— Exercise details —
Set down the entries below exactly as written.

:::::

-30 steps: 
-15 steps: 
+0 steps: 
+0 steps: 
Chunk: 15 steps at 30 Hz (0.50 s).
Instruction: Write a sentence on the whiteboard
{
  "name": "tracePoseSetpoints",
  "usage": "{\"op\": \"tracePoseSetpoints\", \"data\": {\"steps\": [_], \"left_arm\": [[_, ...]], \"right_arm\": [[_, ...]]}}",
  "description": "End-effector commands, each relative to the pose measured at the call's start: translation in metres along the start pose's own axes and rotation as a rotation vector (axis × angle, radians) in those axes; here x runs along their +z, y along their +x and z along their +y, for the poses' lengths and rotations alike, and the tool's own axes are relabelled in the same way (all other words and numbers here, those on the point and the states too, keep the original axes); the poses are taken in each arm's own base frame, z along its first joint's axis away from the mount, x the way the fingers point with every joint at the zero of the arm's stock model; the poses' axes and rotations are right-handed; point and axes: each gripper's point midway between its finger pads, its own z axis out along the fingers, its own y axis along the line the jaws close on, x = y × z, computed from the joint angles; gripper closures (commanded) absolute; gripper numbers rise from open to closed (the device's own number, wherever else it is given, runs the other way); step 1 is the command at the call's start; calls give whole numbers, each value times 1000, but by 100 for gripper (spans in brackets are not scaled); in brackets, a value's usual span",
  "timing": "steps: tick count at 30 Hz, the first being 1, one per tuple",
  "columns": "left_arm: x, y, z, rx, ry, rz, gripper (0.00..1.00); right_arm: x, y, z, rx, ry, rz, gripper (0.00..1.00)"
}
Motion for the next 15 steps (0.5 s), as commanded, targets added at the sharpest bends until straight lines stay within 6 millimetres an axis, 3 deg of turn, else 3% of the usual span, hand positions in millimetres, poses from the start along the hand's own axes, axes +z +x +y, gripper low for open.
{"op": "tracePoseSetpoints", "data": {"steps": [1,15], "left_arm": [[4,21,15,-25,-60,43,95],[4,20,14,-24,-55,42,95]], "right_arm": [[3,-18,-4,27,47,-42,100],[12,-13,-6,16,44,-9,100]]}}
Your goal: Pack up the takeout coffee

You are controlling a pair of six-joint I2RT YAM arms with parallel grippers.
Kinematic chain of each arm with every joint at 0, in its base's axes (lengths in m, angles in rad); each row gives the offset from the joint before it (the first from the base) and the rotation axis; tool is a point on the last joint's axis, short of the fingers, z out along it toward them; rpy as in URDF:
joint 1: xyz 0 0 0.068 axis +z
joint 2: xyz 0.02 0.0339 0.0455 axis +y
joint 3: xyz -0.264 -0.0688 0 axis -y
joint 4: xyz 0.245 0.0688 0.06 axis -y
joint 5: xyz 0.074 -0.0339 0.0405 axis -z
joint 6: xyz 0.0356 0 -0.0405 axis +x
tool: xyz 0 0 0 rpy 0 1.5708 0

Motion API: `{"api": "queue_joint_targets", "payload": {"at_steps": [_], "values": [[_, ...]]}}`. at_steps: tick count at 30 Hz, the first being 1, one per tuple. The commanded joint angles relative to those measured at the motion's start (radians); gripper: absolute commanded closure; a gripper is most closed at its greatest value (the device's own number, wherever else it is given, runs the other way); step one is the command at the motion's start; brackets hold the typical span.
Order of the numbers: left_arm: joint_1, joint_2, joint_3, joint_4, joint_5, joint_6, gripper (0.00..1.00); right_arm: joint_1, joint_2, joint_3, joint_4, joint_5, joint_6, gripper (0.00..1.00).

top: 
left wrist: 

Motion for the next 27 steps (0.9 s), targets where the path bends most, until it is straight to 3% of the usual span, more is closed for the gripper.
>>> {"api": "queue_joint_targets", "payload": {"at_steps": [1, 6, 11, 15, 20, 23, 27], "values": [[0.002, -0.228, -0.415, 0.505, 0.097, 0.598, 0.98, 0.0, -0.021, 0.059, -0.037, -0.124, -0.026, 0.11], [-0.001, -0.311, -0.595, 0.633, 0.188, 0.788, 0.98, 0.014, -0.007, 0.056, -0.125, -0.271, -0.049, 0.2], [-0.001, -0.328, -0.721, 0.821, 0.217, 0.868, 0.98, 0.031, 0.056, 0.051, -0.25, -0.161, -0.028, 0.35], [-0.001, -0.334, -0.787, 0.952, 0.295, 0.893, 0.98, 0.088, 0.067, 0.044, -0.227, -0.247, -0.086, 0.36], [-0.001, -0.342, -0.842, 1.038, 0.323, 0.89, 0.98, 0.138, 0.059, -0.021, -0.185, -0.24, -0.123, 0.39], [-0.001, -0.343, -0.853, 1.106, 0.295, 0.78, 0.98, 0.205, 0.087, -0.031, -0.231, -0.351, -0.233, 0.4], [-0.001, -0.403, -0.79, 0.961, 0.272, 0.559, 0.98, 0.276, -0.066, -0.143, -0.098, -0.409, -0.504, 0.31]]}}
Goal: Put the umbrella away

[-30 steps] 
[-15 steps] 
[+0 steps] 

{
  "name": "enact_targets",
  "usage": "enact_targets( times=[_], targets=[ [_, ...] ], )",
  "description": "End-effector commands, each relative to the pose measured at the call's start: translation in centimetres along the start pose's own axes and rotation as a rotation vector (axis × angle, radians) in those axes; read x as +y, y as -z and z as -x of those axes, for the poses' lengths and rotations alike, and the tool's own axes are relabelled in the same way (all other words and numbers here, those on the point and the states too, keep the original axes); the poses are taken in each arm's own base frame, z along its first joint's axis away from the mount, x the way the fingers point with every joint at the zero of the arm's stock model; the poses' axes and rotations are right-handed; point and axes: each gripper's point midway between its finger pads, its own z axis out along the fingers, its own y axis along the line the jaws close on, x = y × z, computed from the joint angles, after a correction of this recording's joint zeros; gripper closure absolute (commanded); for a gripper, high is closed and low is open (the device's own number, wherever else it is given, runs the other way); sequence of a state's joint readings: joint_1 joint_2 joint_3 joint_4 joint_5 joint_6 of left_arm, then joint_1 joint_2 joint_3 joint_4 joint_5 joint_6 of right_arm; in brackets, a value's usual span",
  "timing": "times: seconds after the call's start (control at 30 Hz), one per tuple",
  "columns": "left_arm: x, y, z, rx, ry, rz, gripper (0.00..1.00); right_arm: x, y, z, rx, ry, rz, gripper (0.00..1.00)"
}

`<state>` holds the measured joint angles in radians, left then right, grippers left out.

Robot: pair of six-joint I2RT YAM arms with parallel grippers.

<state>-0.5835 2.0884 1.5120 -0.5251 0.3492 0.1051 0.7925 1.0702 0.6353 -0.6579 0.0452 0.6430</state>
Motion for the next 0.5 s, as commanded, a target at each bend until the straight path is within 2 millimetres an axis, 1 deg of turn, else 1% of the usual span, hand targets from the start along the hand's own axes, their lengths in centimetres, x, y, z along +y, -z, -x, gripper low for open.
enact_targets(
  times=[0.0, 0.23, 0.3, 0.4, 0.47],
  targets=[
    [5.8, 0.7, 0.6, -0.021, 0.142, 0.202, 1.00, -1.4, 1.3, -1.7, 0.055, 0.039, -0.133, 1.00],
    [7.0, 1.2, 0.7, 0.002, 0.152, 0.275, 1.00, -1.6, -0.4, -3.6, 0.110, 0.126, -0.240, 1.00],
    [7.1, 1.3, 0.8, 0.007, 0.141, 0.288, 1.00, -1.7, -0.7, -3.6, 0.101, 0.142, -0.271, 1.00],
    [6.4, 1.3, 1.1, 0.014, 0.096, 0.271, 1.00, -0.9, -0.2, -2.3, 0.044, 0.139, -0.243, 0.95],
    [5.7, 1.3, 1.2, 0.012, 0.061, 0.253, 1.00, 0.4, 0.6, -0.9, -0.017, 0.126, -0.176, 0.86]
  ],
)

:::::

— Your response —
-30 steps: 
-15 steps: 
+0 steps: 
+0 steps: 
Chunk: 15 steps at 30 Hz (0.50 s).
Instruction: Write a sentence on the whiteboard
{
  "name": "tracePoseSetpoints",
  "usage": "{\"op\": \"tracePoseSetpoints\", \"data\": {\"steps\": [_], \"left_arm\": [[_, ...]], \"right_arm\": [[_, ...]]}}",
  "description": "End-effector commands, each relative to the pose measured at the call's start: translation in metres along the start pose's own axes and rotation as a rotation vector (axis × angle, radians) in those axes; here x runs along their +z, y along their +x and z along their +y, for the poses' lengths and rotations alike, and the tool's own axes are relabelled in the same way (all other words and numbers here, those on the point and the states too, keep the original axes); the poses are taken in each arm's own base frame, z along its first joint's axis away from the mount, x the way the fingers point with every joint at the zero of the arm's stock model; the poses' axes and rotations are right-handed; point and axes: each gripper's point midway between its finger pads, its own z axis out along the fingers, its own y axis along the line the jaws close on, x = y × z, computed from the joint angles; gripper closures (commanded) absolute; gripper numbers rise from open to closed (the device's own number, wherever else it is given, runs the other way); step 1 is the command at the call's start; calls give whole numbers, each value times 1000, but by 100 for gripper (spans in brackets are not scaled); in brackets, a value's usual span",
  "timing": "steps: tick count at 30 Hz, the first being 1, one per tuple",
  "columns": "left_arm: x, y, z, rx, ry, rz, gripper (0.00..1.00); right_arm: x, y, z, rx, ry, rz, gripper (0.00..1.00)"
}
Motion for the next 15 steps (0.5 s), as commanded, targets added at the sharpest bends until straight lines stay within 6 millimetres an axis, 3 deg of turn, else 3% of the usual span, hand positions in millimetres, poses from the start along the hand's own axes, axes +z +x +y, gripper low for open.
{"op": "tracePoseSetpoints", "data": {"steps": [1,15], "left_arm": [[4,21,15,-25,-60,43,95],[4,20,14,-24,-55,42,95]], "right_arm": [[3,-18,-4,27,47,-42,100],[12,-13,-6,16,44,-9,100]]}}
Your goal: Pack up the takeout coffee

You are controlling a pair of six-joint I2RT YAM arms with parallel grippers.
Kinematic chain of each arm with every joint at 0, in its base's axes (lengths in m, angles in rad); each row gives the offset from the joint before it (the first from the base) and the rotation axis; tool is a point on the last joint's axis, short of the fingers, z out along it toward them; rpy as in URDF:
joint 1: xyz 0 0 0.068 axis +z
joint 2: xyz 0.02 0.0339 0.0455 axis +y
joint 3: xyz -0.264 -0.0688 0 axis -y
joint 4: xyz 0.245 0.0688 0.06 axis -y
joint 5: xyz 0.074 -0.0339 0.0405 axis -z
joint 6: xyz 0.0356 0 -0.0405 axis +x
tool: xyz 0 0 0 rpy 0 1.5708 0

Motion API: `{"api": "queue_joint_targets", "payload": {"at_steps": [_], "values": [[_, ...]]}}`. at_steps: tick count at 30 Hz, the first being 1, one per tuple. The commanded joint angles relative to those measured at the motion's start (radians); gripper: absolute commanded closure; a gripper is most closed at its greatest value (the device's own number, wherever else it is given, runs the other way); step one is the command at the motion's start; brackets hold the typical span.
Order of the numbers: left_arm: joint_1, joint_2, joint_3, joint_4, joint_5, joint_6, gripper (0.00..1.00); right_arm: joint_1, joint_2, joint_3, joint_4, joint_5, joint_6, gripper (0.00..1.00).

top: 
left wrist: 

Motion for the next 27 steps (0.9 s), targets where the path bends most, until it is straight to 3% of the usual span, more is closed for the gripper.
>>> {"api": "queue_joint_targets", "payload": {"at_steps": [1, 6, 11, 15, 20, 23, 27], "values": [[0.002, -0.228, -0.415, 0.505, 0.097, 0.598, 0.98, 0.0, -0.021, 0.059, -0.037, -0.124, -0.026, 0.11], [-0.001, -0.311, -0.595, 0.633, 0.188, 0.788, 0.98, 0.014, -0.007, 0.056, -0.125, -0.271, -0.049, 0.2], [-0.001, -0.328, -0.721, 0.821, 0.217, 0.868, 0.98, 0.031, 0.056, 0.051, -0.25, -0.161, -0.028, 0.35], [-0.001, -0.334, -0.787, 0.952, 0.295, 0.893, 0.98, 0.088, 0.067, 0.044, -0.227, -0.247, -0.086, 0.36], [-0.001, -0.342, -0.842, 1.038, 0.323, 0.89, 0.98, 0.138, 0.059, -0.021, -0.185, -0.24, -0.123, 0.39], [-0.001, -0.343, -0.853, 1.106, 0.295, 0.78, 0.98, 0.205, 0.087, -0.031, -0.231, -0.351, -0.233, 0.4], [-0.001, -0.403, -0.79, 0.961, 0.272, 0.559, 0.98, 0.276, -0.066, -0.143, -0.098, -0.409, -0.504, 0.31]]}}
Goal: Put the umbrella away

[-30 steps] 
[-15 steps] 
[+0 steps] 

{
  "name": "enact_targets",
  "usage": "enact_targets( times=[_], targets=[ [_, ...] ], )",
  "description": "End-effector commands, each relative to the pose measured at the call's start: translation in centimetres along the start pose's own axes and rotation as a rotation vector (axis × angle, radians) in those axes; read x as +y, y as -z and z as -x of those axes, for the poses' lengths and rotations alike, and the tool's own axes are relabelled in the same way (all other words and numbers here, those on the point and the states too, keep the original axes); the poses are taken in each arm's own base frame, z along its first joint's axis away from the mount, x the way the fingers point with every joint at the zero of the arm's stock model; the poses' axes and rotations are right-handed; point and axes: each gripper's point midway between its finger pads, its own z axis out along the fingers, its own y axis along the line the jaws close on, x = y × z, computed from the joint angles, after a correction of this recording's joint zeros; gripper closure absolute (commanded); for a gripper, high is closed and low is open (the device's own number, wherever else it is given, runs the other way); sequence of a state's joint readings: joint_1 joint_2 joint_3 joint_4 joint_5 joint_6 of left_arm, then joint_1 joint_2 joint_3 joint_4 joint_5 joint_6 of right_arm; in brackets, a value's usual span",
  "timing": "times: seconds after the call's start (control at 30 Hz), one per tuple",
  "columns": "left_arm: x, y, z, rx, ry, rz, gripper (0.00..1.00); right_arm: x, y, z, rx, ry, rz, gripper (0.00..1.00)"
}

`<state>` holds the measured joint angles in radians, left then right, grippers left out.

Robot: pair of six-joint I2RT YAM arms with parallel grippers.

<state>-0.5835 2.0884 1.5120 -0.5251 0.3492 0.1051 0.7925 1.0702 0.6353 -0.6579 0.0452 0.6430</state>
Motion for the next 0.5 s, as commanded, a target at each bend until the straight path is within 2 millimetres an axis, 1 deg of turn, else 1% of the usual span, hand targets from the start along the hand's own axes, their lengths in centimetres, x, y, z along +y, -z, -x, gripper low for open.
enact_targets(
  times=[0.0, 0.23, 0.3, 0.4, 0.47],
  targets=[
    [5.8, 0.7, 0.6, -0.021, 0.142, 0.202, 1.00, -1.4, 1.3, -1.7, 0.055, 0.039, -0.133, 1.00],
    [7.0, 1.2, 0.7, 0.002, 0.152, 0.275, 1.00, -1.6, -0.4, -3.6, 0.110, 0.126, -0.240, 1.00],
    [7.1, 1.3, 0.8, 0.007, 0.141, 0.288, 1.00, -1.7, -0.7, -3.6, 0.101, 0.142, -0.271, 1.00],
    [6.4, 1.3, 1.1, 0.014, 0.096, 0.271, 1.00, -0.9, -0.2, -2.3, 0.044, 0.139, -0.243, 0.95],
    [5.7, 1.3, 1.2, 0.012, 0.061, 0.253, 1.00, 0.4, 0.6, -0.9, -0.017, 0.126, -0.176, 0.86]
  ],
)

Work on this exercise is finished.